Teaching the nuances of the duelling system has been a concern of mine ever since I wrote it all down. While it makes perfect sense to me because I know it inside-out, it's important to get everyone in the group up to speed fairly quickly so they can get the most out of the game. I've considered making a tutorial video — and I still might, but I'm working with a sub-par setup for filming.

Then I thought about creating a "Choose Your Own Adventure" type tutorial, with text and graphics in a PDF, and using hyperlinks to jump from one passage to another. But in some ways that's quite limited (the player would only ever have the same "starting hand"), and in other ways it's massive (each possible card play creates a branching network of possible future plays that quickly becomes unmanageable).

Then I remembered Twine!

I've been noodling away in Twine for a few months now, trying to turn one of my old scenarios into a complex CYOA story. If you haven't heard of it, Twine is an app that lets you write branching interactive stories, but it also has the capability to handle variables and perform various functions. It's missing a few things I'd like (such as for-next or while-wend loops), but I'm learning to work around those.

Most excitingly, it actually has arrays and structures called datamaps, and functions to manipulate them, that actually make building and handling a deck of cards quite simple.

I'm writing the tutorial like a sparring match between you and Siân. She cajoles and encourages you, as well as explaining why things are happening and what your choices are. I'm hoping a few games will help people really get a feel for the duelling system.
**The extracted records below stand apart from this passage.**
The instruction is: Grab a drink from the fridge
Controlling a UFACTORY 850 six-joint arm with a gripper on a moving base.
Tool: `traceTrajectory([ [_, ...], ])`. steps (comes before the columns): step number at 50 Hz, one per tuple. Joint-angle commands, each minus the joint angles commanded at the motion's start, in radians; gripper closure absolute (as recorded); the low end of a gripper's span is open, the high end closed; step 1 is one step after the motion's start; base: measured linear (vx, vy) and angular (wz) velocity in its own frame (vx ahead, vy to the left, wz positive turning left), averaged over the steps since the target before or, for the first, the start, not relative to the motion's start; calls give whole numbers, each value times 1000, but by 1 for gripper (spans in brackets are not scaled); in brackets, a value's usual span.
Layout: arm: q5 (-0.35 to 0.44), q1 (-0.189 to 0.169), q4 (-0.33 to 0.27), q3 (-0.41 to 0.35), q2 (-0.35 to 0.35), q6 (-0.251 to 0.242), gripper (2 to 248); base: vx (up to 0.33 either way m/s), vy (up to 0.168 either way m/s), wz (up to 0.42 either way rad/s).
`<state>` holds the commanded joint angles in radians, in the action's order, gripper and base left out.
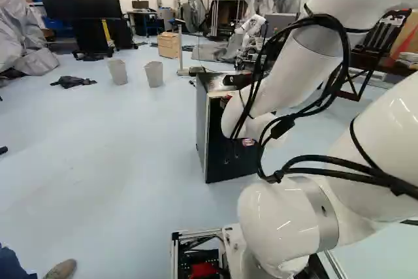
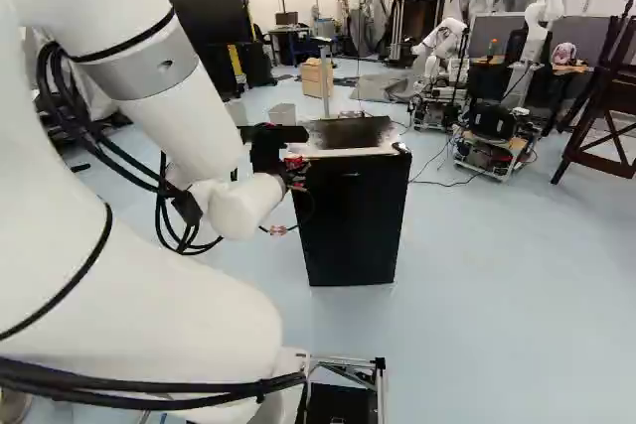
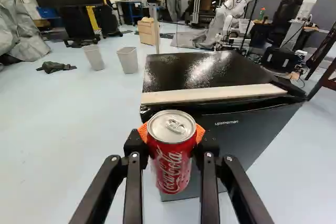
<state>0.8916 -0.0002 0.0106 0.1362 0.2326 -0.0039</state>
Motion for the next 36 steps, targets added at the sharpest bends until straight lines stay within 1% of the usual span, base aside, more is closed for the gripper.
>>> traceTrajectory([
  [17, -16, 0, -9, -40, 38, 3, 150, 0, 0, 0],
  [36, -19, 0, -11, -49, 47, 4, 150, 0, 0, 0],
])
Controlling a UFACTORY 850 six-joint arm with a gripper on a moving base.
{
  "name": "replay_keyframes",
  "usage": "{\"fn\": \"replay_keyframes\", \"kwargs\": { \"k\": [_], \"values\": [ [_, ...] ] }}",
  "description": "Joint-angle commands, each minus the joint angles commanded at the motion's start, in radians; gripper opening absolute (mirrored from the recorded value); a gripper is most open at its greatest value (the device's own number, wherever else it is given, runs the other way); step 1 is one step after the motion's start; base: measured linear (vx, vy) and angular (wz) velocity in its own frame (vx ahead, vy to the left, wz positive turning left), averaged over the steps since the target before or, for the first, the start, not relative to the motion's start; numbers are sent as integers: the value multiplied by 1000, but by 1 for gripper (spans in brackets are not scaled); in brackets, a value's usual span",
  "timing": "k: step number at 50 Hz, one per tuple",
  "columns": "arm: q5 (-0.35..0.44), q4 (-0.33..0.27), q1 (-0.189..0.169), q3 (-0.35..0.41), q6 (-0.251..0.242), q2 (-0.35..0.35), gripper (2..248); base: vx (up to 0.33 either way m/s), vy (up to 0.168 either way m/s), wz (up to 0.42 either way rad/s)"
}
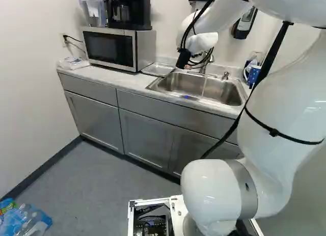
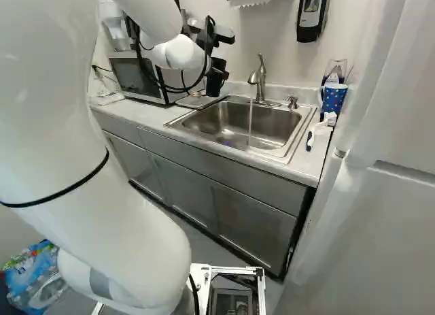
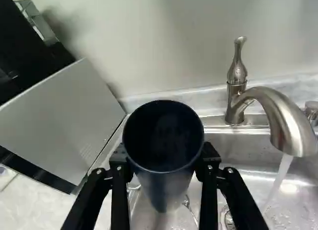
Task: Rinse the cup and place it in the tray
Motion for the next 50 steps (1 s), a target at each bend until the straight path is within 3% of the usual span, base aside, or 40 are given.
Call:
{"fn": "replay_keyframes", "kwargs": {
  "k": [50],
  "values": [
    [0,0,0,0,526,0,126,0,0,0]
  ]
}}
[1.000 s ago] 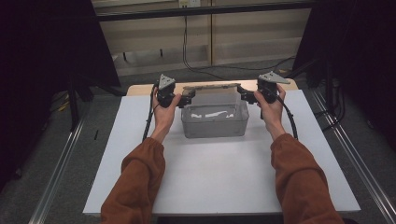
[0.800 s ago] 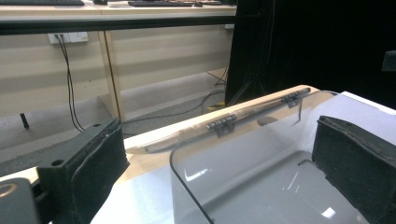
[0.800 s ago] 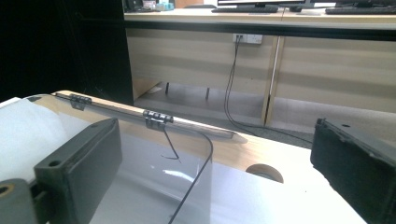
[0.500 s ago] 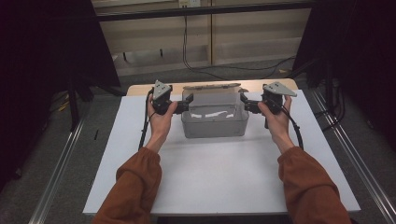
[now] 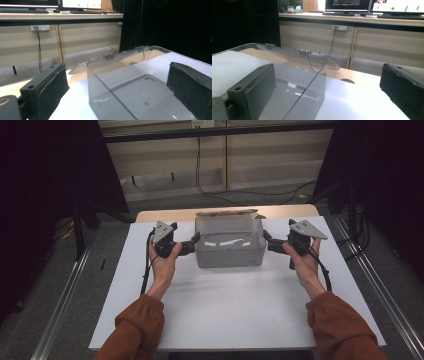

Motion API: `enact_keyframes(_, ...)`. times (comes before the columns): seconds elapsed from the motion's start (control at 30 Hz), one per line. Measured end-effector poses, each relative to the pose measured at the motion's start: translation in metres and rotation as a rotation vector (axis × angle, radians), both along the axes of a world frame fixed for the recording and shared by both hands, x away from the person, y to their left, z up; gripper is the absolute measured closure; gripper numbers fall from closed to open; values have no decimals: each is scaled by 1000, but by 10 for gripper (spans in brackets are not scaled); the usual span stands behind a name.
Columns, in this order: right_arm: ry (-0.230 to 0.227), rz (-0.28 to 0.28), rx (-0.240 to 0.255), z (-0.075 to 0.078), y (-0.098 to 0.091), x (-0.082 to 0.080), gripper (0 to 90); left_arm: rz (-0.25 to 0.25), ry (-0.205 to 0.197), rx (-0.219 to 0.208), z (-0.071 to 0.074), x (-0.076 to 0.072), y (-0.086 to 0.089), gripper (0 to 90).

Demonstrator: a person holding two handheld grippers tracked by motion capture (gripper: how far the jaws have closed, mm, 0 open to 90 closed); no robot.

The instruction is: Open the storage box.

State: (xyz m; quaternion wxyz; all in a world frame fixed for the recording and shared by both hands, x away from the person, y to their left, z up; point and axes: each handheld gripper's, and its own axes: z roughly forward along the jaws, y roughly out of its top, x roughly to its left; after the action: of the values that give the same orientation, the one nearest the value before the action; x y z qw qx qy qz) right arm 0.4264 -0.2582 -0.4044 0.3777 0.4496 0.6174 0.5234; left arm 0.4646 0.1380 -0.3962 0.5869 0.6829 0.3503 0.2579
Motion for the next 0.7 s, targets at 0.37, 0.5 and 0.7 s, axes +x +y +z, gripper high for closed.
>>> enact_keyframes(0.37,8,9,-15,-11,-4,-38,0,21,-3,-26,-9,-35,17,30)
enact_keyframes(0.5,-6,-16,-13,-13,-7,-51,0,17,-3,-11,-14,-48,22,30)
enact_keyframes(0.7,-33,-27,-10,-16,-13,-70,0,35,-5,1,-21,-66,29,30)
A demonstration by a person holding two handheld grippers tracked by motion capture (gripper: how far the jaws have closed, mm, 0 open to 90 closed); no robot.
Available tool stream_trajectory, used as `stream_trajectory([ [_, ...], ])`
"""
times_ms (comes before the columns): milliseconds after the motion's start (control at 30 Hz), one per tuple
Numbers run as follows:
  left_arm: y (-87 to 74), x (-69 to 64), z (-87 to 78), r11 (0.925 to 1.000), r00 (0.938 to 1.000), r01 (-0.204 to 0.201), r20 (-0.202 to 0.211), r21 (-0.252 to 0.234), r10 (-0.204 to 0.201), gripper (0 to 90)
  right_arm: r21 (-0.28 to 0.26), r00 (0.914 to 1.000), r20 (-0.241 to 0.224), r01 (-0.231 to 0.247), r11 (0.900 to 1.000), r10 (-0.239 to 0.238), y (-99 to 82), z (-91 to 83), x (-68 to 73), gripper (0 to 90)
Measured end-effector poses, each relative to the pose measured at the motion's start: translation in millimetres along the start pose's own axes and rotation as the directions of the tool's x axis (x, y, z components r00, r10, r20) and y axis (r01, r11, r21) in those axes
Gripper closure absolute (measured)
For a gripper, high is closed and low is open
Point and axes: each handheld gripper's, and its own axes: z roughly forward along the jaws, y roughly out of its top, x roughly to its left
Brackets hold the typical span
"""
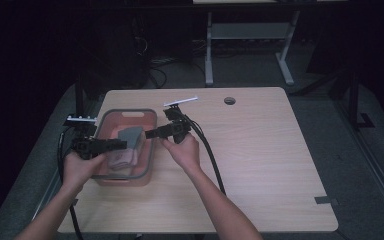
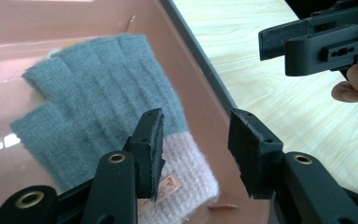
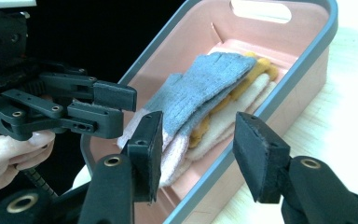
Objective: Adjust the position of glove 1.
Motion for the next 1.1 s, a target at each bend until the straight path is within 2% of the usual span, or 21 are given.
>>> stream_trajectory([
  [133, 1.3, -3.2, 0.7, 1.0000, 0.9999, -0.004, 0.010, -0.006, 0.004, 54.0, -0.010, 1.0000, 0.005, 0.009, 0.9999, -0.008, 0.2, -6.3, -1.9, 51.7],
  [300, 3.3, -7.4, 2.5, 0.9998, 0.9993, -0.010, 0.035, -0.016, 0.010, 51.2, -0.016, 0.9998, 0.007, -0.017, 0.9997, 0.017, 0.3, -14.7, -3.8, 50.6],
  [767, 6.5, -16.3, 8.0, 0.9997, 0.9982, -0.018, 0.056, -0.019, 0.019, 41.3, -0.040, 0.9995, 0.009, -0.030, 0.9987, 0.030, -6.0, -27.3, -15.0, 47.0],
  [1100, 12.4, -24.3, 12.1, 0.9993, 0.9970, -0.031, 0.069, -0.021, 0.033, 37.9, -0.056, 0.9991, 0.012, -0.039, 0.9976, 0.040, -7.9, -40.5, -23.0, 45.8],
])
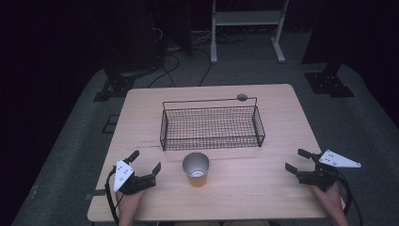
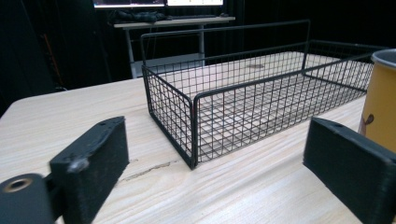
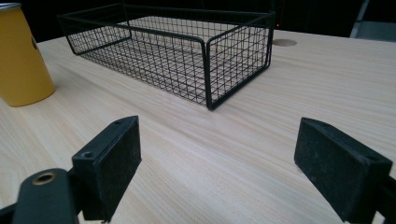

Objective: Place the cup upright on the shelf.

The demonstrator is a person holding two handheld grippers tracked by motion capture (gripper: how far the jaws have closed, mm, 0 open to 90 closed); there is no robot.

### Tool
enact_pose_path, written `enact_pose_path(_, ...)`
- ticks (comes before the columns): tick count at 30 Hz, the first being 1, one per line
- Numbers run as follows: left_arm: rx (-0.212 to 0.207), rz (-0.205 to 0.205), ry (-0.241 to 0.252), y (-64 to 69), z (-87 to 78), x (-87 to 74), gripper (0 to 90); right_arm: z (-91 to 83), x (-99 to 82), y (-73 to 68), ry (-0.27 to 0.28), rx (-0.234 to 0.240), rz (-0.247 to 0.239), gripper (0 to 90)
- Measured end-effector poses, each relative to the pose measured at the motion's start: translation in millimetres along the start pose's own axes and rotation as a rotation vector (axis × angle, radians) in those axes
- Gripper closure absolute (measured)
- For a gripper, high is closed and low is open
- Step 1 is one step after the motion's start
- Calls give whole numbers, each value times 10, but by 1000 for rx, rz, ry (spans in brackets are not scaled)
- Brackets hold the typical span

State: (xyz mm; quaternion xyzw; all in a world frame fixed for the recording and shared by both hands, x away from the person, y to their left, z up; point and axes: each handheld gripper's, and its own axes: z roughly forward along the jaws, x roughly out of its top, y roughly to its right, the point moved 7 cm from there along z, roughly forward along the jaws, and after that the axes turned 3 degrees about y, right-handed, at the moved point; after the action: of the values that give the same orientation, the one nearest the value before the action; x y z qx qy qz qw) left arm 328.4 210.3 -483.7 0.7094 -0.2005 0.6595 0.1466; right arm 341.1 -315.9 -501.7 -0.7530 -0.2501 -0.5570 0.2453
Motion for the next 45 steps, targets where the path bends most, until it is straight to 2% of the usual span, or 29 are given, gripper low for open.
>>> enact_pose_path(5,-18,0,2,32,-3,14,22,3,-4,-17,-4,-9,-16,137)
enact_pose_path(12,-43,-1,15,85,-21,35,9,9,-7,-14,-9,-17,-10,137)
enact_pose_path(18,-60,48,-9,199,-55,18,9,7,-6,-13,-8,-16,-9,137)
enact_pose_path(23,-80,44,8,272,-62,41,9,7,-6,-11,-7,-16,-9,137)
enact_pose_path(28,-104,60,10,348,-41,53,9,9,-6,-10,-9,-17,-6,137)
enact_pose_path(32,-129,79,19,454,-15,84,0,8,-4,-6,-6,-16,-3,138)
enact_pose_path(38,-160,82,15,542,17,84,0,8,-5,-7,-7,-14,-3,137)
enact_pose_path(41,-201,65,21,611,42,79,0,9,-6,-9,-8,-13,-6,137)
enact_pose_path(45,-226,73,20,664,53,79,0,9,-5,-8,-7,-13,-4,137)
I've made good progress in the last couple of days. At the moment I have all the basic functionality in place, and the main thing I still need to do is deal with all the places where you might play a Joker. Since you can play a Joker any time you could play a card, and a Joker lets you draw a new card, then play one from your hand to replace the Joker, and change its suit if you want, it requires a bit of extra handling. I'm trying to figure out if I can put all the Joker code into one passage and then just call it from wherever, but I need to make sure it won't cause problems with the way I keep track of which cards are in play.

Twine outputs the whole game as a single HTML file, so I can either find somewhere to host it online, or provide the files for download. Hopefully I'll have all the bugs ironed out in a couple more weeks!